** Recorded data follows **

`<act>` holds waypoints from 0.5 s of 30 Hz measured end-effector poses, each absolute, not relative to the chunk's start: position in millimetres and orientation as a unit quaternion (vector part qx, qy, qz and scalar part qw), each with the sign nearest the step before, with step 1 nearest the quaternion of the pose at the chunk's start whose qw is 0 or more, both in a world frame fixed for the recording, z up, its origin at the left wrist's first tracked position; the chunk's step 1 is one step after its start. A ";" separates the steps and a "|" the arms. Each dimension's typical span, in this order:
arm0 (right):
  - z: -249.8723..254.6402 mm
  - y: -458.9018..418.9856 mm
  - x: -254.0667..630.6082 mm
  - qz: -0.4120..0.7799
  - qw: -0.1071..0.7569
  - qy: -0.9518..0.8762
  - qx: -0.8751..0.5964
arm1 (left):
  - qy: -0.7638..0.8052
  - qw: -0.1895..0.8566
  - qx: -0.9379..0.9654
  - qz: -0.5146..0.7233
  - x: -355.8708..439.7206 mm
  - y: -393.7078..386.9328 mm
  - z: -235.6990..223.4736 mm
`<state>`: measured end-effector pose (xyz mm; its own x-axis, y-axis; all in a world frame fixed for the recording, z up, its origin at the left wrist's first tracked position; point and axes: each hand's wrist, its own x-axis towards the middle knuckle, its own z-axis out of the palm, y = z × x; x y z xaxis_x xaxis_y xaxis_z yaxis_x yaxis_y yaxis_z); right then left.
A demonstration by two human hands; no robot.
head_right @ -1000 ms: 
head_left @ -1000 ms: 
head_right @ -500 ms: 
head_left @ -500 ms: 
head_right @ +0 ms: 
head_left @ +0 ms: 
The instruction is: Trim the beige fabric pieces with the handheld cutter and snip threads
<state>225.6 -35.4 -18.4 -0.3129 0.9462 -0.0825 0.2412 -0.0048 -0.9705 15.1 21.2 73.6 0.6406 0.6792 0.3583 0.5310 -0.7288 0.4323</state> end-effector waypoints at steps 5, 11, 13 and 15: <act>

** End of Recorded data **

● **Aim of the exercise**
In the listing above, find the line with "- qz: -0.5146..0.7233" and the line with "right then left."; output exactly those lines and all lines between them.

● **Solution for this exercise**
  - qz: -0.5146..0.7233
  - x: -355.8708..439.7206 mm
  - y: -393.7078..386.9328 mm
  - z: -235.6990..223.4736 mm
`<state>`: measured end-effector pose (xyz mm; its own x-axis, y-axis; all in a world frame fixed for the recording, z up, its origin at the left wrist's first tracked position; point and axes: each hand's wrist, its own x-axis towards the middle knuckle, its own z-axis out of the palm, y = z × x; x y z xaxis_x xaxis_y xaxis_z yaxis_x yaxis_y yaxis_z); right then left.

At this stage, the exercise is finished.